### [What the task asks]
Take every line of the material and reproduce it exactly.

Top of Given data

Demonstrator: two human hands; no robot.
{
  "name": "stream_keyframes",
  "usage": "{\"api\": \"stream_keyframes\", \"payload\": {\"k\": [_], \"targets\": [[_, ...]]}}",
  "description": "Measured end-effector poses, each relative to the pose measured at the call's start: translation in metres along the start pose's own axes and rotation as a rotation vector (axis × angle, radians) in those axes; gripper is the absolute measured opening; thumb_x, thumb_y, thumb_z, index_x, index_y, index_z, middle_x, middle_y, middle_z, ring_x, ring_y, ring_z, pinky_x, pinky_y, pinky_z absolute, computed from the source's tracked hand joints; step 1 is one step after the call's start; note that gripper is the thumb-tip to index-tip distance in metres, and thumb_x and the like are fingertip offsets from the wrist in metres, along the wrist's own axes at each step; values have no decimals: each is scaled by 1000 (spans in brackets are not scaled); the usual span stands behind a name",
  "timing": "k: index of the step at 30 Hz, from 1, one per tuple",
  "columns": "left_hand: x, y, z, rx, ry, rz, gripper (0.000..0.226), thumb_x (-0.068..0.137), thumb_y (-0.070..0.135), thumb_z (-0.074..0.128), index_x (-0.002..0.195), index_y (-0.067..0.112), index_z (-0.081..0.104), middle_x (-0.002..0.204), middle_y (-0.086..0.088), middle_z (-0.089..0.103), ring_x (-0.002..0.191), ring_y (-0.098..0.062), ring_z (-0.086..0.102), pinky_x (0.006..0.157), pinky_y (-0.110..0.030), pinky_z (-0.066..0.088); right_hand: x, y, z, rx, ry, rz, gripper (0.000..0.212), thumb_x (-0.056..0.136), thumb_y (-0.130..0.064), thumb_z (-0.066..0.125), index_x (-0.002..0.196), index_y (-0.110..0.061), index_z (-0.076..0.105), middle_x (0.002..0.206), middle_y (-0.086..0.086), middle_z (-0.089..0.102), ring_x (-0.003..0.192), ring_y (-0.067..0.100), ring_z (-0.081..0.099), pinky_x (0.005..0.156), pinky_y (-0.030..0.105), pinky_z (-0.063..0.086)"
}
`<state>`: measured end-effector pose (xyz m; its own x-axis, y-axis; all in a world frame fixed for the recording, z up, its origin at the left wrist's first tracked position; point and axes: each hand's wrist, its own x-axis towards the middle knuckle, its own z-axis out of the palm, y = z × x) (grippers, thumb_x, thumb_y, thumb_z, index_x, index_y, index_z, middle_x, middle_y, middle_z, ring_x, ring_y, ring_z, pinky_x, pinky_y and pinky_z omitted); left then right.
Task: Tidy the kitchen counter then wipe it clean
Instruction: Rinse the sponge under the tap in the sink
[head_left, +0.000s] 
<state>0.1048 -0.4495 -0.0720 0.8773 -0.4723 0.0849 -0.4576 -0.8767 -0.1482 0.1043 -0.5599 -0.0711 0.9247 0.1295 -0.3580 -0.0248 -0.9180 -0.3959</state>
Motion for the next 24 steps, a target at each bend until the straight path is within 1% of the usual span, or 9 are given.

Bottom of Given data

### [Task result]
Demonstrator: two human hands; no robot.
{
  "name": "stream_keyframes",
  "usage": "{\"api\": \"stream_keyframes\", \"payload\": {\"k\": [_], \"targets\": [[_, ...]]}}",
  "description": "Measured end-effector poses, each relative to the pose measured at the call's start: translation in metres along the start pose's own axes and rotation as a rotation vector (axis × angle, radians) in those axes; gripper is the absolute measured opening; thumb_x, thumb_y, thumb_z, index_x, index_y, index_z, middle_x, middle_y, middle_z, ring_x, ring_y, ring_z, pinky_x, pinky_y, pinky_z absolute, computed from the source's tracked hand joints; step 1 is one step after the call's start; note that gripper is the thumb-tip to index-tip distance in metres, and thumb_x and the like are fingertip offsets from the wrist in metres, along the wrist's own axes at each step; values have no decimals: each is scaled by 1000 (spans in brackets are not scaled); the usual span stands behind a name",
  "timing": "k: index of the step at 30 Hz, from 1, one per tuple",
  "columns": "left_hand: x, y, z, rx, ry, rz, gripper (0.000..0.226), thumb_x (-0.068..0.137), thumb_y (-0.070..0.135), thumb_z (-0.074..0.128), index_x (-0.002..0.195), index_y (-0.067..0.112), index_z (-0.081..0.104), middle_x (-0.002..0.204), middle_y (-0.086..0.088), middle_z (-0.089..0.103), ring_x (-0.002..0.191), ring_y (-0.098..0.062), ring_z (-0.086..0.102), pinky_x (0.006..0.157), pinky_y (-0.110..0.030), pinky_z (-0.066..0.088); right_hand: x, y, z, rx, ry, rz, gripper (0.000..0.212), thumb_x (-0.056..0.136), thumb_y (-0.130..0.064), thumb_z (-0.066..0.125), index_x (-0.002..0.196), index_y (-0.110..0.061), index_z (-0.076..0.105), middle_x (0.002..0.206), middle_y (-0.086..0.086), middle_z (-0.089..0.102), ring_x (-0.003..0.192), ring_y (-0.067..0.100), ring_z (-0.081..0.099), pinky_x (0.005..0.156), pinky_y (-0.030..0.105), pinky_z (-0.063..0.086)"
}
`<state>`: measured end-effector pose (xyz m; its own x-axis, y-axis; all in a world frame fixed for the recording, z up, its origin at the left wrist's first tracked position; point and axes: each hand's wrist, its own x-axis towards the middle knuckle, its own z-axis out of the palm, y = z × x) (grippers, thumb_x, thumb_y, thumb_z, index_x, index_y, index_z, middle_x, middle_y, middle_z, ring_x, ring_y, ring_z, pinky_x, pinky_y and pinky_z omitted); left then right.
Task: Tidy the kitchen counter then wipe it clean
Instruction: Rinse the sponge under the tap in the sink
[head_left, +0.000s] 
<state>0.1048 -0.4495 -0.0720 0.8773 -0.4723 0.0849 -0.4576 -0.8767 -0.1482 0.1043 -0.5599 -0.0711 0.9247 0.1295 -0.3580 -0.0248 -0.9180 -0.3959</state>
Motion for the next 24 steps, a target at each bend until the straight path is within 1% of the usual span, or 9 are given.

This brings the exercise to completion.